For each line in the data that includes "where", make a copy.
◆ ◆ ◆
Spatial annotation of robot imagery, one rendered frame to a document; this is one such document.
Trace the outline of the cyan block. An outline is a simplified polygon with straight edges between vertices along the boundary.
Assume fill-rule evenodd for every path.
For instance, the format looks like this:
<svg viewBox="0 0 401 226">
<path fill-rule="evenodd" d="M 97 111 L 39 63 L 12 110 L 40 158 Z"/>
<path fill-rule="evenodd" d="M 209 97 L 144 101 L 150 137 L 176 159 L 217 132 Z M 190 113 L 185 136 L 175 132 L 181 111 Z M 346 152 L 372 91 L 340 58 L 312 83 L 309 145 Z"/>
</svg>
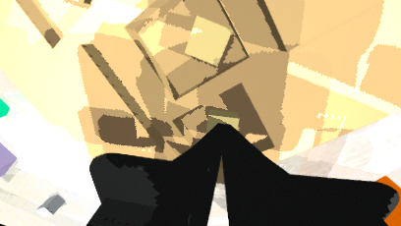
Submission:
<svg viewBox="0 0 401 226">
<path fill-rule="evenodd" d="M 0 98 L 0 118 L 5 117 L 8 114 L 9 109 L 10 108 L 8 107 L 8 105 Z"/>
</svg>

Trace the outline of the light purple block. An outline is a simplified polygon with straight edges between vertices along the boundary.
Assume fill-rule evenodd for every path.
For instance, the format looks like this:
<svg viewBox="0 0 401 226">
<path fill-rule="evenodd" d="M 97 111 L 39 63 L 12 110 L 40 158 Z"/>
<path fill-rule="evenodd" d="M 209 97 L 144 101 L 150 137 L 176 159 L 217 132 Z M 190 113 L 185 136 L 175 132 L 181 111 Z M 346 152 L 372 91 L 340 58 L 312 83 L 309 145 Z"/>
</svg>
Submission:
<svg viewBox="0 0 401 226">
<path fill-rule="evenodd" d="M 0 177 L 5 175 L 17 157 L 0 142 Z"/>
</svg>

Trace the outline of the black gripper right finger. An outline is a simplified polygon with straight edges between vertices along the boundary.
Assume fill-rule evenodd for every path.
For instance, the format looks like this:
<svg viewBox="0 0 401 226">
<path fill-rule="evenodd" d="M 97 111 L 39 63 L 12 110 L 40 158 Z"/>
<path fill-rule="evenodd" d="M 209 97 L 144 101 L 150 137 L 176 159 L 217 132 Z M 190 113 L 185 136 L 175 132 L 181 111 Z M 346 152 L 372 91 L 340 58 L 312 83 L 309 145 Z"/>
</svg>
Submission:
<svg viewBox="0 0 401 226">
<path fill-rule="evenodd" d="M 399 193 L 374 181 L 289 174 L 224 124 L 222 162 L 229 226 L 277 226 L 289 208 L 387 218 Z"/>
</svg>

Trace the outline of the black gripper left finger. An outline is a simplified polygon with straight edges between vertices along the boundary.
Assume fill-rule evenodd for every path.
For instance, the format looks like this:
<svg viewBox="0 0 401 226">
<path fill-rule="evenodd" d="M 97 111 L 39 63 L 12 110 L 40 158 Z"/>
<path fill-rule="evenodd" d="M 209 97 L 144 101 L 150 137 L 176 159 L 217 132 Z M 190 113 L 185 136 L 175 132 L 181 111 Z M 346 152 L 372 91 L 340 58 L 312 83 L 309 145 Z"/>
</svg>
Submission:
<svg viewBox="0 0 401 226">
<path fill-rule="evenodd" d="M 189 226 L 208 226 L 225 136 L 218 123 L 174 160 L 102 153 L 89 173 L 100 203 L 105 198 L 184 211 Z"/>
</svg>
◆ ◆ ◆
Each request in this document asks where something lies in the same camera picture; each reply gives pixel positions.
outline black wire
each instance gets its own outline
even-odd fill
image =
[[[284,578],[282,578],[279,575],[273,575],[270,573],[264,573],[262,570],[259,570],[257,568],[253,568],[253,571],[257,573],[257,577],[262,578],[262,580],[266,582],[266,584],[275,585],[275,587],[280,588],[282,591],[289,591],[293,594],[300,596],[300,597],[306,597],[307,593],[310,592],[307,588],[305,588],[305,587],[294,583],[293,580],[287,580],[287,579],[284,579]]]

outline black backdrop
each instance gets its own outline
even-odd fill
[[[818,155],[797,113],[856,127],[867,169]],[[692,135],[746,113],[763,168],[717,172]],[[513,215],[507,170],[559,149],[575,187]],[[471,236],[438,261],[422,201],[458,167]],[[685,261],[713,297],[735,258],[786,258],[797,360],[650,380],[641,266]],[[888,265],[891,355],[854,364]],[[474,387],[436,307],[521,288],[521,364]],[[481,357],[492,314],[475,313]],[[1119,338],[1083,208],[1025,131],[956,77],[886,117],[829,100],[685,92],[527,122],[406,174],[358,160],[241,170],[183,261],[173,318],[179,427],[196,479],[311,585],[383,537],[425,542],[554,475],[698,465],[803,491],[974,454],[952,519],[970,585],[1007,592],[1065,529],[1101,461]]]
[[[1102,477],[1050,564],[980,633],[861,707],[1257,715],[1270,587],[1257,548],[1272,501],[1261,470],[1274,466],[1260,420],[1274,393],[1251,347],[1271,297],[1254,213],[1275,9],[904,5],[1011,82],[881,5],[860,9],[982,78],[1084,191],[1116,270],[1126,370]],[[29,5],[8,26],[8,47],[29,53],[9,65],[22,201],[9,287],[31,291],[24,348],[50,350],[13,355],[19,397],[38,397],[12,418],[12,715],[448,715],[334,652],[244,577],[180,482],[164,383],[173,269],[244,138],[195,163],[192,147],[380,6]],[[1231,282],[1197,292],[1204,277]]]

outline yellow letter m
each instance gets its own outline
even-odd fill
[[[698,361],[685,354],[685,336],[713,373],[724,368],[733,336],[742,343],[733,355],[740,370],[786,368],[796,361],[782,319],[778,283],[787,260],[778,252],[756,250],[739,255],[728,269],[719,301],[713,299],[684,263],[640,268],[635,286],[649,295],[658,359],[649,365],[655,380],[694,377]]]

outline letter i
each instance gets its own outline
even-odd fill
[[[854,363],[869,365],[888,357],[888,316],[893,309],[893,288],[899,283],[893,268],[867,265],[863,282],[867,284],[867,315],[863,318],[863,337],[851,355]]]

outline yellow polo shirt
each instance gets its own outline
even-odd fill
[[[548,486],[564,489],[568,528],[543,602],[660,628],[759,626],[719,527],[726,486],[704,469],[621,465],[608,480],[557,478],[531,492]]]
◆ ◆ ◆
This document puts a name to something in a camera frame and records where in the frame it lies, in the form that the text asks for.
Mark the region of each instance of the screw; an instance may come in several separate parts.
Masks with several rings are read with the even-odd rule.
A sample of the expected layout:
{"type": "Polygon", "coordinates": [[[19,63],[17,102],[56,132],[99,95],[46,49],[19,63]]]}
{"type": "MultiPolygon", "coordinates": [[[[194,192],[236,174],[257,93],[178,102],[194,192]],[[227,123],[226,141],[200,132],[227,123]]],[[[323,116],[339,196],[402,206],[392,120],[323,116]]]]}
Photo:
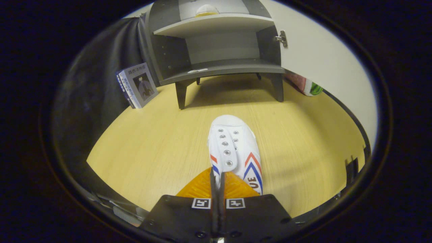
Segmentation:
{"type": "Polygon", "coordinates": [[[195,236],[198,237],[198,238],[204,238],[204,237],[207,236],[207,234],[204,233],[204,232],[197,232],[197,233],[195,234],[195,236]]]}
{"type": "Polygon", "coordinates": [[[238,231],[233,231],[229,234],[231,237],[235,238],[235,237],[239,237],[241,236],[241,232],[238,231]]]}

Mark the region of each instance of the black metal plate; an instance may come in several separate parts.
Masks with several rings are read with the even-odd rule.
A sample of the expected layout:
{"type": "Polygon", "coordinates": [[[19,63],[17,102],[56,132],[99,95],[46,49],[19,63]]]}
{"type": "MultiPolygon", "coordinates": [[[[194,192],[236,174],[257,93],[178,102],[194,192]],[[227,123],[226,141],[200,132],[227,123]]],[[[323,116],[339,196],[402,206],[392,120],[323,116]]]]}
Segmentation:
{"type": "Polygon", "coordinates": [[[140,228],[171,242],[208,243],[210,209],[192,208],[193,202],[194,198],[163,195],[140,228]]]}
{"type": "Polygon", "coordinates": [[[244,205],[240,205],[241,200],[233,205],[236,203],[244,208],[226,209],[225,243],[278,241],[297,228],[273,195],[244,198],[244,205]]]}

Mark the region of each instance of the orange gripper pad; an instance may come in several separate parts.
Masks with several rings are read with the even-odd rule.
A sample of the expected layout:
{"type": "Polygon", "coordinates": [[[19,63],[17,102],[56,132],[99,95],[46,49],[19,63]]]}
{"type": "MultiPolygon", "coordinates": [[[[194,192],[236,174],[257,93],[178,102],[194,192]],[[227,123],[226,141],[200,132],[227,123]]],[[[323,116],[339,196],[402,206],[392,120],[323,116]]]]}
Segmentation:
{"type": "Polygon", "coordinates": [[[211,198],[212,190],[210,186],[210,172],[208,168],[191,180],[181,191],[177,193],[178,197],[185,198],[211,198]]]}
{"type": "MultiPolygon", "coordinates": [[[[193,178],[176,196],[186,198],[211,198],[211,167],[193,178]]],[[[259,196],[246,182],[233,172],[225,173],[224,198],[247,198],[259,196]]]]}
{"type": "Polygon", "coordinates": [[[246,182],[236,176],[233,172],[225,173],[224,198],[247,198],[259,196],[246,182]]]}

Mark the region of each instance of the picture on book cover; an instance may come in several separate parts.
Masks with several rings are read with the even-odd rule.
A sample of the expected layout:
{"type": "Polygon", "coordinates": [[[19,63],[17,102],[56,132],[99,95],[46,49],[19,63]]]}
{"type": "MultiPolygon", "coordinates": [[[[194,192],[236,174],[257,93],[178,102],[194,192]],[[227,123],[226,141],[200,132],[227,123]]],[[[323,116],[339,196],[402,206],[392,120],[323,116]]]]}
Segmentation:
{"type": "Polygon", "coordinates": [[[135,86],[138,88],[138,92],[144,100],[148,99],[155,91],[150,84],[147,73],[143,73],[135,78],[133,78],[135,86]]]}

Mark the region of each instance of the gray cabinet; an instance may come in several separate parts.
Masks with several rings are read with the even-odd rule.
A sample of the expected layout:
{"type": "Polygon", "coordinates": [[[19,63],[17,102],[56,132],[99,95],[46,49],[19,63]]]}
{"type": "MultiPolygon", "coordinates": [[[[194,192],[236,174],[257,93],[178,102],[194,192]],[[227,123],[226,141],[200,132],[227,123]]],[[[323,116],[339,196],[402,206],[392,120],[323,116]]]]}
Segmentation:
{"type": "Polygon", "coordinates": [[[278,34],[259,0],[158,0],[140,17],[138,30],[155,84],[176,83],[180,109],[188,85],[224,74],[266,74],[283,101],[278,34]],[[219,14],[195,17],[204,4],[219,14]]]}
◆ ◆ ◆
SOLVED PROBLEM —
Each request in this document asks where something lies in the same camera picture; each reply gives pixel positions.
This document puts a name to something in a camera frame and records where in the frame it lies, in the form that the text asks for.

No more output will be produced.